------ DATA SUPPLIED

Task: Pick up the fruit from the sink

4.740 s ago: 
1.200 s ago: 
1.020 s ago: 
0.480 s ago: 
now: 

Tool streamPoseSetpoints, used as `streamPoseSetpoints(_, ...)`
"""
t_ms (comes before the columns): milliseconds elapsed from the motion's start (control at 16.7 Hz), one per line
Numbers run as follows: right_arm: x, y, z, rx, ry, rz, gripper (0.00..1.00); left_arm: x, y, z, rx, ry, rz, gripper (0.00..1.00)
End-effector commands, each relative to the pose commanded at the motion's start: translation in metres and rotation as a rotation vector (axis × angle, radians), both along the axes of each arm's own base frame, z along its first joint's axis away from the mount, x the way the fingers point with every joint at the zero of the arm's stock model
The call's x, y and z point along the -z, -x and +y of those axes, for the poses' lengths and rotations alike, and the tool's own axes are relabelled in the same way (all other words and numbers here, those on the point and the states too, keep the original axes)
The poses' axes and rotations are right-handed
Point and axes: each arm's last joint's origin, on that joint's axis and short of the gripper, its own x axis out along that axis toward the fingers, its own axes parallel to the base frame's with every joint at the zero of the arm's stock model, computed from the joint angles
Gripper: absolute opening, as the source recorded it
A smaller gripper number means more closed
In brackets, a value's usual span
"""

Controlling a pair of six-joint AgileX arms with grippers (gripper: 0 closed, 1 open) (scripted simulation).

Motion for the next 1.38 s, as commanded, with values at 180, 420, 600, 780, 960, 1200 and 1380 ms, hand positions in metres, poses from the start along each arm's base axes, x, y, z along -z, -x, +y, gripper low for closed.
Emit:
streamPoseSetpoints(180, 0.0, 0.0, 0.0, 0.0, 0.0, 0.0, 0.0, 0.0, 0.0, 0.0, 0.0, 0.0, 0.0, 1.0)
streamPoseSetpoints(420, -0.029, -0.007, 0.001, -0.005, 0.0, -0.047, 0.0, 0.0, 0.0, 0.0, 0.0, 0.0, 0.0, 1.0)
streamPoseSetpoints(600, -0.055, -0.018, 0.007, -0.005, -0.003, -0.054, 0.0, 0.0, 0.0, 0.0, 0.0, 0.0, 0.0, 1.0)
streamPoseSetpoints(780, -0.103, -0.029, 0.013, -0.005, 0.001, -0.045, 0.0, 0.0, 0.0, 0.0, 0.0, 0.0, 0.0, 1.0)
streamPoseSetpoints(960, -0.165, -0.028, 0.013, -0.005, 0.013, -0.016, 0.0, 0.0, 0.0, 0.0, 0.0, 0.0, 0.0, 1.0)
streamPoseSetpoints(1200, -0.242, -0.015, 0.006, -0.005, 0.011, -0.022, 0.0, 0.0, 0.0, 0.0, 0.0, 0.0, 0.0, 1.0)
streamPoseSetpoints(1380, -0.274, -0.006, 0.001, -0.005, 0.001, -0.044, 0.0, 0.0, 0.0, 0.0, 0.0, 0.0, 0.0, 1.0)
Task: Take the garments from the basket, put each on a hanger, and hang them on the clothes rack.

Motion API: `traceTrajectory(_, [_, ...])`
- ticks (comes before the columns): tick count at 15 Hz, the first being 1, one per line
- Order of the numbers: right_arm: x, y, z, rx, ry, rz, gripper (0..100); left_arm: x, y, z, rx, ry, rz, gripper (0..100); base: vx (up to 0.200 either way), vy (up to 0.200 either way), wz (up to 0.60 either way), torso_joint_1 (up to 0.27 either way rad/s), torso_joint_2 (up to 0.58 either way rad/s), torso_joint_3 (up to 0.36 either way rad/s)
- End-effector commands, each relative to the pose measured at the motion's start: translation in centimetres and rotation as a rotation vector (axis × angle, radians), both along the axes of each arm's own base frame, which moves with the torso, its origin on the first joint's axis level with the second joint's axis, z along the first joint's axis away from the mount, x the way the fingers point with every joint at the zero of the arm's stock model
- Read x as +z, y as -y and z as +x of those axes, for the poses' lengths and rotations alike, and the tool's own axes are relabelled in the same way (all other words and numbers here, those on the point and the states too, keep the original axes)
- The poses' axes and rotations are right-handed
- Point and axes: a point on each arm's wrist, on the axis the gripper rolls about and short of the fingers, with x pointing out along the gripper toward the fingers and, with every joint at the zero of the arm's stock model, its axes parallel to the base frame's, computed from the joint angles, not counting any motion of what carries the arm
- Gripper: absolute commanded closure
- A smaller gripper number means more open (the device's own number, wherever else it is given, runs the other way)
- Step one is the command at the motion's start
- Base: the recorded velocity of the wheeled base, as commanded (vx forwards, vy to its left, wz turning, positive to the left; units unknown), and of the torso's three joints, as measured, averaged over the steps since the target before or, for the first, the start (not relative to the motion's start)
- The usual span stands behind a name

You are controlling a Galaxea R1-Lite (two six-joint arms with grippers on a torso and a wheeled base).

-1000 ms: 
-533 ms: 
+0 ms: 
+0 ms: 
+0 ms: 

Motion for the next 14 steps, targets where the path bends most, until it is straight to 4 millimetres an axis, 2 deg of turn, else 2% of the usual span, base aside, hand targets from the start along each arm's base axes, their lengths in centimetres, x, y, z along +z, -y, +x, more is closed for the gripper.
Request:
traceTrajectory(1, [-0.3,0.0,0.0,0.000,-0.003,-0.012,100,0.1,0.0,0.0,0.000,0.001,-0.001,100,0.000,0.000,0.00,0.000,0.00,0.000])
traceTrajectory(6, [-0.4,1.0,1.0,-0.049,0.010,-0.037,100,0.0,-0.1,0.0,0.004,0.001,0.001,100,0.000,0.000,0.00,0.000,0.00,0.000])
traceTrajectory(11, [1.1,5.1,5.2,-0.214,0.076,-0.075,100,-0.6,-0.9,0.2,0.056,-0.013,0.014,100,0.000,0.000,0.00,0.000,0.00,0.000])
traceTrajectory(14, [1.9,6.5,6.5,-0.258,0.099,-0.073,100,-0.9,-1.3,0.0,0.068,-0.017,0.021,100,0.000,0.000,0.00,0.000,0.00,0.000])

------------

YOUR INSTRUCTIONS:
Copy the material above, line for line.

OUTPUT OF THE EXERCISE:
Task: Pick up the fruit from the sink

4.740 s ago: 
1.200 s ago: 
1.020 s ago: 
0.480 s ago: 
now: 

Tool streamPoseSetpoints, used as `streamPoseSetpoints(_, ...)`
"""
t_ms (comes before the columns): milliseconds elapsed from the motion's start (control at 16.7 Hz), one per line
Numbers run as follows: right_arm: x, y, z, rx, ry, rz, gripper (0.00..1.00); left_arm: x, y, z, rx, ry, rz, gripper (0.00..1.00)
End-effector commands, each relative to the pose commanded at the motion's start: translation in metres and rotation as a rotation vector (axis × angle, radians), both along the axes of each arm's own base frame, z along its first joint's axis away from the mount, x the way the fingers point with every joint at the zero of the arm's stock model
The call's x, y and z point along the -z, -x and +y of those axes, for the poses' lengths and rotations alike, and the tool's own axes are relabelled in the same way (all other words and numbers here, those on the point and the states too, keep the original axes)
The poses' axes and rotations are right-handed
Point and axes: each arm's last joint's origin, on that joint's axis and short of the gripper, its own x axis out along that axis toward the fingers, its own axes parallel to the base frame's with every joint at the zero of the arm's stock model, computed from the joint angles
Gripper: absolute opening, as the source recorded it
A smaller gripper number means more closed
In brackets, a value's usual span
"""

Controlling a pair of six-joint AgileX arms with grippers (gripper: 0 closed, 1 open) (scripted simulation).

Motion for the next 1.38 s, as commanded, with values at 180, 420, 600, 780, 960, 1200 and 1380 ms, hand positions in metres, poses from the start along each arm's base axes, x, y, z along -z, -x, +y, gripper low for closed.
Emit:
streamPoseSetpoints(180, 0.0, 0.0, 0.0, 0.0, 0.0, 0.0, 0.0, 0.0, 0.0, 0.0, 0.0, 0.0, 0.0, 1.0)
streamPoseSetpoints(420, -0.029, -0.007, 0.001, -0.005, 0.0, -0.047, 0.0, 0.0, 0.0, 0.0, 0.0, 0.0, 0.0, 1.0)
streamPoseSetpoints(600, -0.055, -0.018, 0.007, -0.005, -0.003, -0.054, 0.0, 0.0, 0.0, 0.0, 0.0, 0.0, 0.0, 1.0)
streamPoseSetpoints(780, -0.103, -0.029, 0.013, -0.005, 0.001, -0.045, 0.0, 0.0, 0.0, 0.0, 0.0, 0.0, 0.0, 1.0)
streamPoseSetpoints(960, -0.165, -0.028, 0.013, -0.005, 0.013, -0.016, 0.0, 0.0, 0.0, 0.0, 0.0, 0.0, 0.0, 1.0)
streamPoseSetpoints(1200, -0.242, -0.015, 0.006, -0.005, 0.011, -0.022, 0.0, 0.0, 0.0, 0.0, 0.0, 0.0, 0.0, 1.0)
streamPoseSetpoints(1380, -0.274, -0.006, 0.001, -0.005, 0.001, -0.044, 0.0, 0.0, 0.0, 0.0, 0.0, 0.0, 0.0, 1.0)
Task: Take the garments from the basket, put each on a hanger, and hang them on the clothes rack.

Motion API: `traceTrajectory(_, [_, ...])`
- ticks (comes before the columns): tick count at 15 Hz, the first being 1, one per line
- Order of the numbers: right_arm: x, y, z, rx, ry, rz, gripper (0..100); left_arm: x, y, z, rx, ry, rz, gripper (0..100); base: vx (up to 0.200 either way), vy (up to 0.200 either way), wz (up to 0.60 either way), torso_joint_1 (up to 0.27 either way rad/s), torso_joint_2 (up to 0.58 either way rad/s), torso_joint_3 (up to 0.36 either way rad/s)
- End-effector commands, each relative to the pose measured at the motion's start: translation in centimetres and rotation as a rotation vector (axis × angle, radians), both along the axes of each arm's own base frame, which moves with the torso, its origin on the first joint's axis level with the second joint's axis, z along the first joint's axis away from the mount, x the way the fingers point with every joint at the zero of the arm's stock model
- Read x as +z, y as -y and z as +x of those axes, for the poses' lengths and rotations alike, and the tool's own axes are relabelled in the same way (all other words and numbers here, those on the point and the states too, keep the original axes)
- The poses' axes and rotations are right-handed
- Point and axes: a point on each arm's wrist, on the axis the gripper rolls about and short of the fingers, with x pointing out along the gripper toward the fingers and, with every joint at the zero of the arm's stock model, its axes parallel to the base frame's, computed from the joint angles, not counting any motion of what carries the arm
- Gripper: absolute commanded closure
- A smaller gripper number means more open (the device's own number, wherever else it is given, runs the other way)
- Step one is the command at the motion's start
- Base: the recorded velocity of the wheeled base, as commanded (vx forwards, vy to its left, wz turning, positive to the left; units unknown), and of the torso's three joints, as measured, averaged over the steps since the target before or, for the first, the start (not relative to the motion's start)
- The usual span stands behind a name

You are controlling a Galaxea R1-Lite (two six-joint arms with grippers on a torso and a wheeled base).

-1000 ms: 
-533 ms: 
+0 ms: 
+0 ms: 
+0 ms: 

Motion for the next 14 steps, targets where the path bends most, until it is straight to 4 millimetres an axis, 2 deg of turn, else 2% of the usual span, base aside, hand targets from the start along each arm's base axes, their lengths in centimetres, x, y, z along +z, -y, +x, more is closed for the gripper.
Request:
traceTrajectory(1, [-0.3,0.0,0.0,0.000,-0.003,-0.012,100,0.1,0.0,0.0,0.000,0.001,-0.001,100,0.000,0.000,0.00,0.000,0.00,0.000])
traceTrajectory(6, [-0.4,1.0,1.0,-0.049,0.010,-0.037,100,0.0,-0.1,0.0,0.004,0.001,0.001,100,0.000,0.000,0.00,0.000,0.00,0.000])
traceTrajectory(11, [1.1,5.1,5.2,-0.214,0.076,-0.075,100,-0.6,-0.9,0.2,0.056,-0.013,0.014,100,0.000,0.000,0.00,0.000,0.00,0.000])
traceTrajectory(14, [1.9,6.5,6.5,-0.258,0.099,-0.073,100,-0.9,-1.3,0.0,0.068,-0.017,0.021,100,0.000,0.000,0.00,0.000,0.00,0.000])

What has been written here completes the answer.